■ Task brief
Starting with the line that contains "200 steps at", copy each line exactly through the end of the listing, and omit all pictures.
• • • • •
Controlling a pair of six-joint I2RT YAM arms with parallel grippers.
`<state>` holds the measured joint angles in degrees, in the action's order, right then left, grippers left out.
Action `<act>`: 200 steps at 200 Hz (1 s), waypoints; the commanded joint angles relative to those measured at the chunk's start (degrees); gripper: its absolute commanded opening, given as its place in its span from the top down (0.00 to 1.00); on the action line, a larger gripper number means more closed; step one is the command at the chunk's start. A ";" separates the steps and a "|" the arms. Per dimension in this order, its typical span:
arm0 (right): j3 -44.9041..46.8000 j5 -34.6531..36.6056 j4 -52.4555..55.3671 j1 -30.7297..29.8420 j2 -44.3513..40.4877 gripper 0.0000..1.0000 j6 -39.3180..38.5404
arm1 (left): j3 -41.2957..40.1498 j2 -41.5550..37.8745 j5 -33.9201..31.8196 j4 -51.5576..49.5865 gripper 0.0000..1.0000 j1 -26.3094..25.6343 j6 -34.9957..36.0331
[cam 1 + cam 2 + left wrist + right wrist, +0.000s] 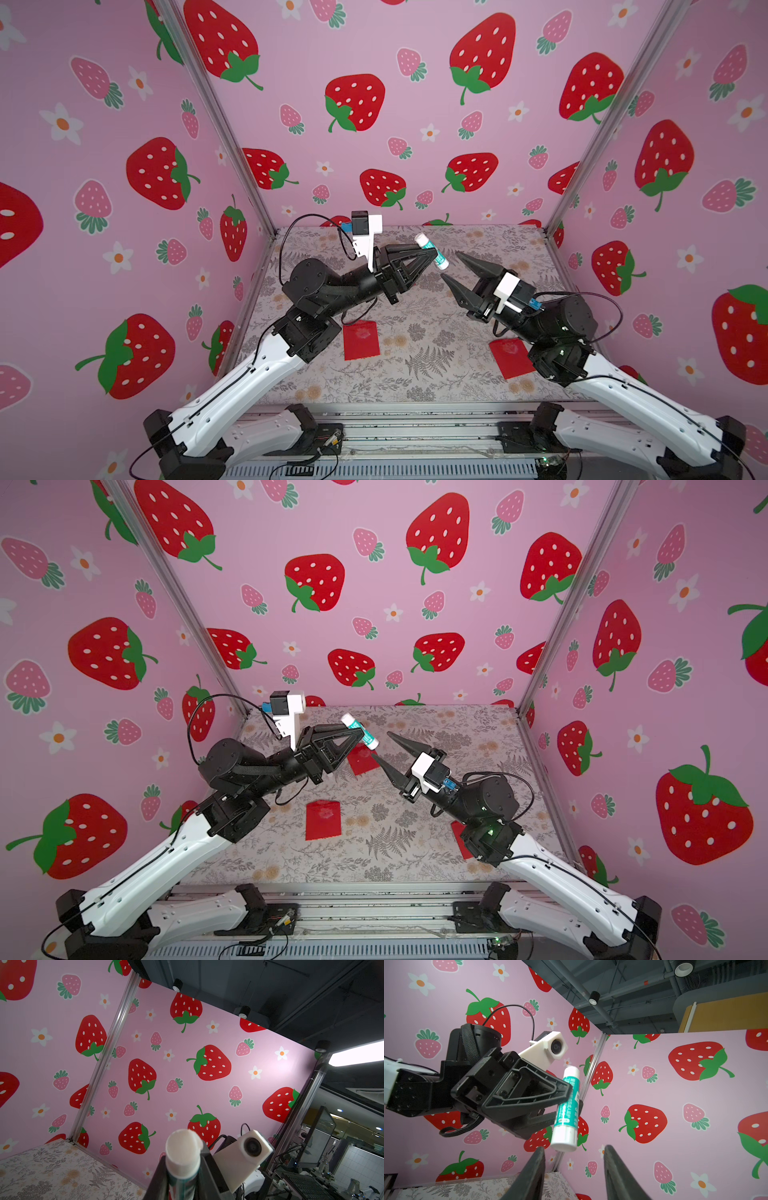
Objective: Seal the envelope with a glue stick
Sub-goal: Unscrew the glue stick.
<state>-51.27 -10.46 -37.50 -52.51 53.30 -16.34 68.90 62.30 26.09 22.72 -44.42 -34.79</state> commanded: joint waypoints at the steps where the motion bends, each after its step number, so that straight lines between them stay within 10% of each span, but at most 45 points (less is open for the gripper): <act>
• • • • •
■ Written solution
Action `<act>`: 200 steps at 200 Hz (1 s), waypoints; the commanded joint angles relative to those measured at the chunk's start (degrees); gripper: its absolute commanded opening, given as its place in its span from the top down (0.00 to 1.00); on the action line, a larger gripper number means more closed; step one is the command at the chunk's start. A ";" separates the steps and a "|" the arms. Per dimension in this order, its typical span:
arm0 (right): j3 -44.9041..46.8000 j5 -34.6531..36.6056 j4 -52.4555..55.3671 j1 -30.7297..29.8420 j2 -44.3513..40.4877 gripper 0.0000..1.0000 j6 -39.3180..38.5404
arm1 (left): j3 -41.2957..40.1498 j2 -41.5550..37.8745 j5 -33.9201..31.8196 j4 -51.5576..49.5865 gripper 0.0000..1.0000 j1 -26.3094..25.6343 j6 -34.9957..36.0331
[cam 1 + cam 2 + left wrist + right wrist, +0.000s] 
Objective: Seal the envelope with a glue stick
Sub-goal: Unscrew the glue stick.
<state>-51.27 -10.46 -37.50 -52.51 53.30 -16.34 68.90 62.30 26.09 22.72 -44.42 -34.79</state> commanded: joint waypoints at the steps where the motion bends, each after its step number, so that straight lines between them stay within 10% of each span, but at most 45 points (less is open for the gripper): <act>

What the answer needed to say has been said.